Activity> Find the lines below holding the word "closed" and copy each of them.

Exercise data>
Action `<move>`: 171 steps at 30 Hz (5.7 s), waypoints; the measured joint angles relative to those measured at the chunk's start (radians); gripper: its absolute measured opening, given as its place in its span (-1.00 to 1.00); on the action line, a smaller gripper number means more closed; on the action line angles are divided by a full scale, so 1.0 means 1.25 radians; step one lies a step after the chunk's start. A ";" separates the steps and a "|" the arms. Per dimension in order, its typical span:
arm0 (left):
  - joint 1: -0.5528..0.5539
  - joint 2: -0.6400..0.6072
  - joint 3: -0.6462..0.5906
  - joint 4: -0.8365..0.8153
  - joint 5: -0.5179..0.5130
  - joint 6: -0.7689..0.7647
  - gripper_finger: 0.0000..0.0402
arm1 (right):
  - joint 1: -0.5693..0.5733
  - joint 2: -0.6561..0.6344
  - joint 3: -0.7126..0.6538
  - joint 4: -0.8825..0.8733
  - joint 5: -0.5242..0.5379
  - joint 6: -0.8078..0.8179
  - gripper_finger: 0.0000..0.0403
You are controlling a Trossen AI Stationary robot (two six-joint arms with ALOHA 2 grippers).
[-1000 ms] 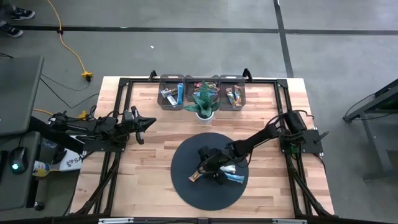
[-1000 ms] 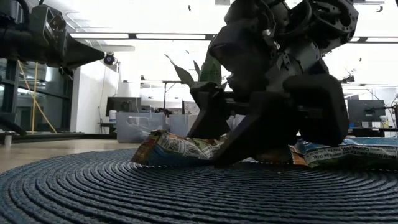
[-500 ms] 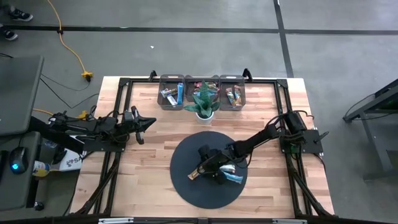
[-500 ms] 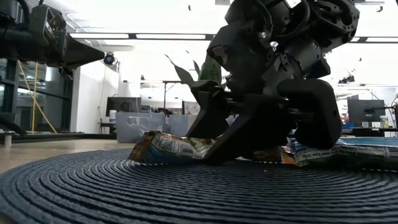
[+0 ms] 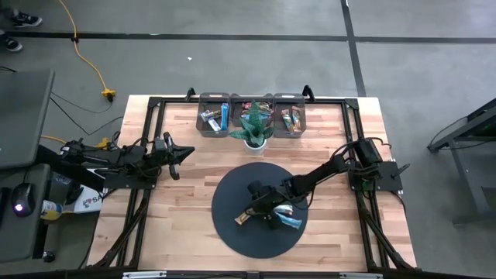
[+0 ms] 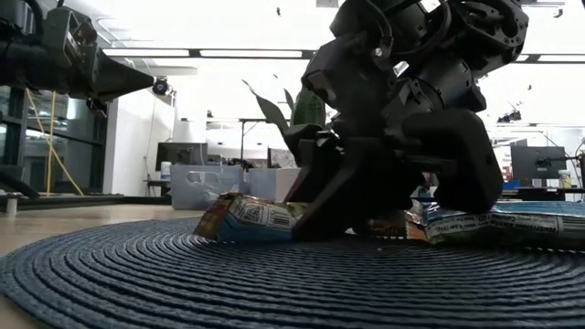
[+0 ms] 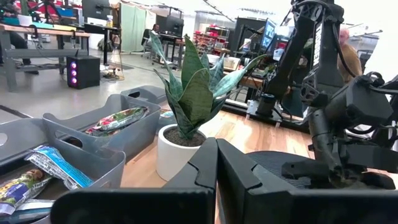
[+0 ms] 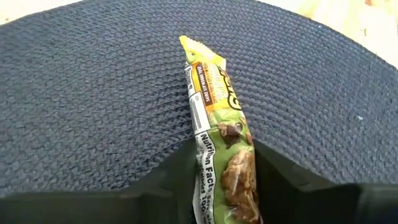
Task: Pick and place Granola Bars by type
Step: Put the orange granola bar into the right black bin
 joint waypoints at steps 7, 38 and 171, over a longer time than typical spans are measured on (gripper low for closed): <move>0.000 0.000 0.000 0.000 0.000 0.000 -0.99 | 0.001 -0.027 -0.003 -0.006 0.010 0.029 -0.54; 0.000 0.000 0.000 0.000 0.001 0.000 -0.99 | -0.046 -0.340 0.264 0.097 0.251 0.006 -0.65; 0.000 0.000 0.000 0.000 0.002 0.000 -0.99 | 0.054 -0.711 0.092 -0.546 0.324 0.671 -0.24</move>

Answer section>
Action `<move>`: 171 steps at 30 Hz (5.7 s), waypoints; the measured joint angles relative to those measured at the chunk's start (radians); gripper: its absolute measured opening, given as its place in its span (-1.00 to 1.00); on the action line, a smaller gripper number means more closed; on the action line angles are divided by a full scale, so 1.0 means 1.25 radians; step one lies a step after the chunk's start. A ";" separates the steps and a "|" the arms. Per dimension in order, its typical span:
 joint waypoints at steps 7, 38 and 171, over a longer time than typical spans are measured on (gripper low for closed): <move>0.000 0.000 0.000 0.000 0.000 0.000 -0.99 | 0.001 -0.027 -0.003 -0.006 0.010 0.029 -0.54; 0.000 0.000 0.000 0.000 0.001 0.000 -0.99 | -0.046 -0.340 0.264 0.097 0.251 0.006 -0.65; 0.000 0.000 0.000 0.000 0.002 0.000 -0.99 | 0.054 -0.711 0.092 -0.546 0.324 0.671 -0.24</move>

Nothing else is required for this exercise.